**What the task asks**
Search the data for the word "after" and copy every line where it occurs.

____ Data shown

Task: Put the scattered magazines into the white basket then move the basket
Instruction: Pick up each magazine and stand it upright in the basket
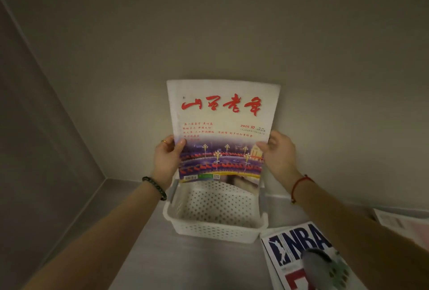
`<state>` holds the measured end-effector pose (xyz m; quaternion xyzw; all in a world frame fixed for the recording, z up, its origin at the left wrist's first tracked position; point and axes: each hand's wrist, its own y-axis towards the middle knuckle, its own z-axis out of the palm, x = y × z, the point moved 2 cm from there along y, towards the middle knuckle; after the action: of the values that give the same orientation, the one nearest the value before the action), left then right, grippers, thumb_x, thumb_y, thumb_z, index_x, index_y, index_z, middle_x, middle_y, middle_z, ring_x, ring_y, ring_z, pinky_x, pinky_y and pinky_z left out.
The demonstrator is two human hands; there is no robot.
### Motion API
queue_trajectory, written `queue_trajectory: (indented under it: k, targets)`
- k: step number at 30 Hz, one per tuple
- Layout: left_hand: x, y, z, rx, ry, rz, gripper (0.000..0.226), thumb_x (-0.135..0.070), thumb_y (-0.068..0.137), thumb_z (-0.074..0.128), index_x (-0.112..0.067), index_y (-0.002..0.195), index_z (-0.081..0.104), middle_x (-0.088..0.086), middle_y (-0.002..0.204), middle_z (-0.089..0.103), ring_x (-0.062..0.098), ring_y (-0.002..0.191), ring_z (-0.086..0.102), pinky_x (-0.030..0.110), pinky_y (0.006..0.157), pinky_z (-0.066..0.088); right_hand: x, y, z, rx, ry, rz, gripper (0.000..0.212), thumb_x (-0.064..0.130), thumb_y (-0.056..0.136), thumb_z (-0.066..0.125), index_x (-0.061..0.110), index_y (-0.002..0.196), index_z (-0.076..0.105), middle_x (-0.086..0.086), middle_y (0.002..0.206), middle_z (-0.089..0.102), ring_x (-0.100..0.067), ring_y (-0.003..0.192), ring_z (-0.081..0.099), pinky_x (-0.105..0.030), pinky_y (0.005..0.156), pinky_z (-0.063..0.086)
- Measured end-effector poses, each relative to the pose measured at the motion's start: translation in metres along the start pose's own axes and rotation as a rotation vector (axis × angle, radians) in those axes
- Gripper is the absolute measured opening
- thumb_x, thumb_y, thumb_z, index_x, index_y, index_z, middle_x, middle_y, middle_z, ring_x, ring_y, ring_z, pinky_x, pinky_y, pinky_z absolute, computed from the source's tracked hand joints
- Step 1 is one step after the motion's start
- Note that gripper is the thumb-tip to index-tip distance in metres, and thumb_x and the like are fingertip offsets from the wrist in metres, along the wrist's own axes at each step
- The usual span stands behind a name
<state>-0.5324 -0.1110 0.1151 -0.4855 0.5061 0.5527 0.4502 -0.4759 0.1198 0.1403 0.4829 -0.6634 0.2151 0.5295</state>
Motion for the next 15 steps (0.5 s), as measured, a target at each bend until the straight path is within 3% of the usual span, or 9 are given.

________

**Problem solution**
`<state>` holds the measured end-effector pose (xyz m; quaternion xyzw; all in a world frame fixed for the recording, z up, its origin at the left wrist's first tracked position; point and axes: each hand's wrist, its own y-axis towards the middle knuckle, its own z-axis out of the palm, x = y × z, the point moved 2 cm from there along y, towards the middle knuckle; after the action: of the values that give the same orientation, the one nearest the value before the action), left then right, grippers, thumb_x, thumb_y, thumb_z, index_x, index_y, index_z, middle_x, middle_y, middle_z, ring_x, ring_y, ring_z, pinky_x, pinky_y and pinky_z left out.
- Step 1 is one step after the motion's start

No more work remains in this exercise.